- _Exercise requirements_
Taking the records line by line, how many lines contain the word "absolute"? Answer with the number only.

- _Records provided_
+===+
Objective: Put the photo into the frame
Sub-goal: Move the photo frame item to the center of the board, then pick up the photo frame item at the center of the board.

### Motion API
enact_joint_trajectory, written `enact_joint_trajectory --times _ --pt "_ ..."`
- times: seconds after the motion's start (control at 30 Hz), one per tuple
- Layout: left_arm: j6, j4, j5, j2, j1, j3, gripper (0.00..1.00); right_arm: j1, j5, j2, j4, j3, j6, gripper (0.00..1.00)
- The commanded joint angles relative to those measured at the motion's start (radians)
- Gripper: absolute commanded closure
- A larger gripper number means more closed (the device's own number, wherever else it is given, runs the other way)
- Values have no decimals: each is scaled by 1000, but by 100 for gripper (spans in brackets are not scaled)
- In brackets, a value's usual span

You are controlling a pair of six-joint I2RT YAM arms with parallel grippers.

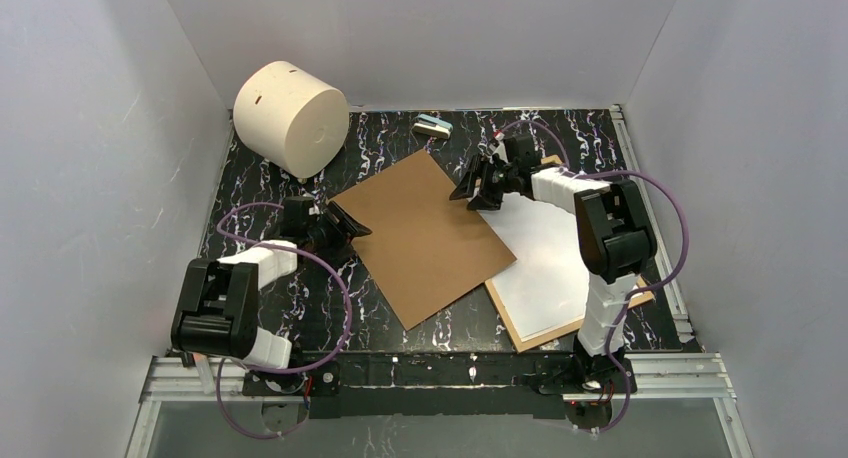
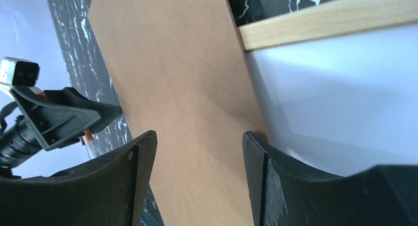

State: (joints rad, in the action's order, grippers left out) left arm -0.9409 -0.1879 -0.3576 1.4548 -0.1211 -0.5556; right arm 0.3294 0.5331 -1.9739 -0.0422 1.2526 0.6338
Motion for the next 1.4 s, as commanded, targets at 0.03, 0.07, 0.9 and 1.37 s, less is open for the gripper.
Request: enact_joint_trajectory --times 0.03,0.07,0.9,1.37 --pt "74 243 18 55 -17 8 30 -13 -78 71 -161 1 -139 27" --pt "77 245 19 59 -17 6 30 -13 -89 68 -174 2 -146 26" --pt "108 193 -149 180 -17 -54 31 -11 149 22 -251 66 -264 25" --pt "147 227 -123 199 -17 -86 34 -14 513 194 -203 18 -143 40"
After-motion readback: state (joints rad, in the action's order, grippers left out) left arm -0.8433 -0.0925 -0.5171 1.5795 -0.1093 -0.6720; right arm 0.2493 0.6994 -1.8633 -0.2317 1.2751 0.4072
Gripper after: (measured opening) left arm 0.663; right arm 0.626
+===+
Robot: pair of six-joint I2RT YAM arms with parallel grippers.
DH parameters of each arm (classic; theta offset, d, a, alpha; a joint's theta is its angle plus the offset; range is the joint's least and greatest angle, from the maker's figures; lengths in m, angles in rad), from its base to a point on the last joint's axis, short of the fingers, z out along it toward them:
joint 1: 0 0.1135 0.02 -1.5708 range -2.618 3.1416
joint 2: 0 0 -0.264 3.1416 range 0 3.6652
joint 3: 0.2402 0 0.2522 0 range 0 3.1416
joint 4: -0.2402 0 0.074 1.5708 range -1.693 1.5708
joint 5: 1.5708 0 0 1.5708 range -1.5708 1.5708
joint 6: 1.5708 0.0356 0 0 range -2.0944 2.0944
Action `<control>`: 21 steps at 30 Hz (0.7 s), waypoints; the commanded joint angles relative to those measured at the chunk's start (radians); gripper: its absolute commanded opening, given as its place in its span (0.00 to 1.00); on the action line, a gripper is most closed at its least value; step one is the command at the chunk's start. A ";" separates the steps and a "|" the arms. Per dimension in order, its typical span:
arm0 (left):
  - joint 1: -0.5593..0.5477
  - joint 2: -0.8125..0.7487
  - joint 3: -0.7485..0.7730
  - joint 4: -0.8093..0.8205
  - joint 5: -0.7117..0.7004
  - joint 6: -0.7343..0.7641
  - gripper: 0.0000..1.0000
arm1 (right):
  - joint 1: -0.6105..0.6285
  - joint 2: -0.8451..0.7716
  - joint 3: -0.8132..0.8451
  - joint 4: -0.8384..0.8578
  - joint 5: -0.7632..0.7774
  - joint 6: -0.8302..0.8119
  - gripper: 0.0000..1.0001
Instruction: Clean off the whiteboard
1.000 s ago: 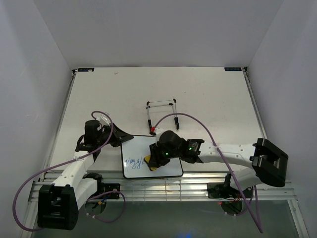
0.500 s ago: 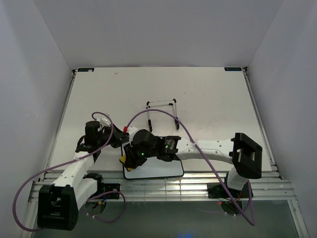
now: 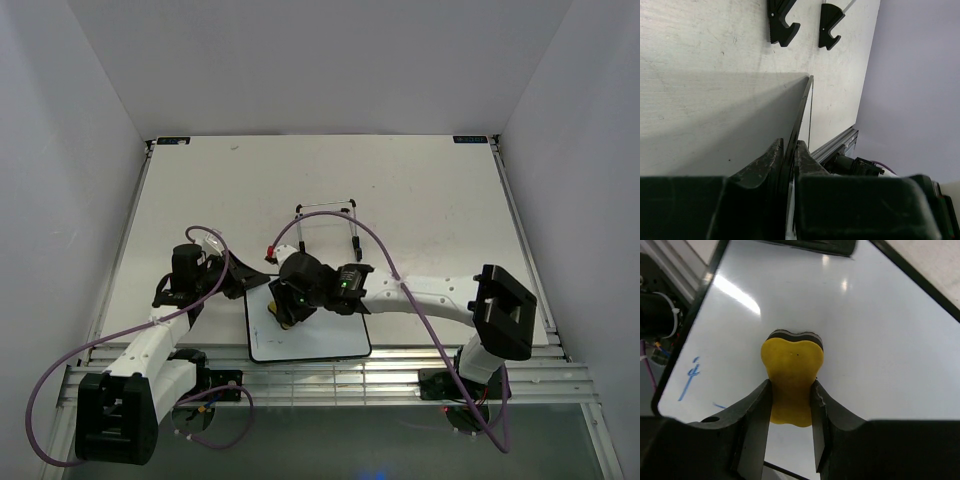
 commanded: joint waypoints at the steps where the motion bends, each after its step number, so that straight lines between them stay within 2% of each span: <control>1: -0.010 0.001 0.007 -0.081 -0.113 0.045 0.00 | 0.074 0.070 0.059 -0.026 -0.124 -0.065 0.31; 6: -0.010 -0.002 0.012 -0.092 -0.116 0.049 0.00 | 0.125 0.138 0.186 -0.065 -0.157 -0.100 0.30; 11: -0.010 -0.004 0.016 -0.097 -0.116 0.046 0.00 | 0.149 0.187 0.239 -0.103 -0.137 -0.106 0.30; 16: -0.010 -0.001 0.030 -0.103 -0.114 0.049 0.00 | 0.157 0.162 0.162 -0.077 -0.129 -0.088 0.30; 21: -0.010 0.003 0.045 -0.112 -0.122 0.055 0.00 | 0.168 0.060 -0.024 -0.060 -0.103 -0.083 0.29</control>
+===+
- _Exercise answer_
2